### Aim of the task
In the following listing, find the lines containing "annotation" and report them.

### Information provided
####

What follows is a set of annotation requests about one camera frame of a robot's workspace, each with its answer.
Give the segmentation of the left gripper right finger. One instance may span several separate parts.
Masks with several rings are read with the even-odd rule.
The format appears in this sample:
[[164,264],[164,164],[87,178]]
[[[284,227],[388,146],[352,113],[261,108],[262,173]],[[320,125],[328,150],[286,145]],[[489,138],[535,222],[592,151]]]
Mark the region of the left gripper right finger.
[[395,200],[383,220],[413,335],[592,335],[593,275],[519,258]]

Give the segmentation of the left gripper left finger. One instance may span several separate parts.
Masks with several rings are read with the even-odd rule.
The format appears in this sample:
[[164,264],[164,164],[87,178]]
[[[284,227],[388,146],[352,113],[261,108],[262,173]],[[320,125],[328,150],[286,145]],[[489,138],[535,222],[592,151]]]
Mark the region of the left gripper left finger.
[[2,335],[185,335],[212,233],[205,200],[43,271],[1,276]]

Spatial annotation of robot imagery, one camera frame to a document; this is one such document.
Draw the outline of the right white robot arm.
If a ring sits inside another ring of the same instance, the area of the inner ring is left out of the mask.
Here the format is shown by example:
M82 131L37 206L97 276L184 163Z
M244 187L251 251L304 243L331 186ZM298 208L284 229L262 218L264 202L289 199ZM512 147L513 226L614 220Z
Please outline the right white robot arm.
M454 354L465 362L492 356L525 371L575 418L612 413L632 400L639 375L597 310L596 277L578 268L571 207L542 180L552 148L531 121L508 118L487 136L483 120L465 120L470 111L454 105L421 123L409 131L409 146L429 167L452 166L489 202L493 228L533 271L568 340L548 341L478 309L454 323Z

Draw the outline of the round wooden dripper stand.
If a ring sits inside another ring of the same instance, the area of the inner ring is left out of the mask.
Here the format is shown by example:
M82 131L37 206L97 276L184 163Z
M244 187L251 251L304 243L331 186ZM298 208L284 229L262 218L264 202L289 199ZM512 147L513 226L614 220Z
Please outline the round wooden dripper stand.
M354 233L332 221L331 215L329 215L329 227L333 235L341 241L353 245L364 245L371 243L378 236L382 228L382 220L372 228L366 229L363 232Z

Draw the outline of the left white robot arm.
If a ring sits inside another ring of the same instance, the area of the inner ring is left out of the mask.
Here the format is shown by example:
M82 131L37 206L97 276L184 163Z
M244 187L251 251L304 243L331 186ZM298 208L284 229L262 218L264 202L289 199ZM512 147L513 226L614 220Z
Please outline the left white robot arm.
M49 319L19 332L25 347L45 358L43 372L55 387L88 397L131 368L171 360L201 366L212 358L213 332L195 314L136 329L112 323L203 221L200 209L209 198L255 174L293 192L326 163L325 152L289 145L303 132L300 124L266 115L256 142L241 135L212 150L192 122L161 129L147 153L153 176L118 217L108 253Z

####

### Answer to this problem
What follows is a set of annotation requests about one camera frame of a robot's workspace, each with its answer.
Spatial annotation of robot imagery, one camera frame to a document; this is one such document.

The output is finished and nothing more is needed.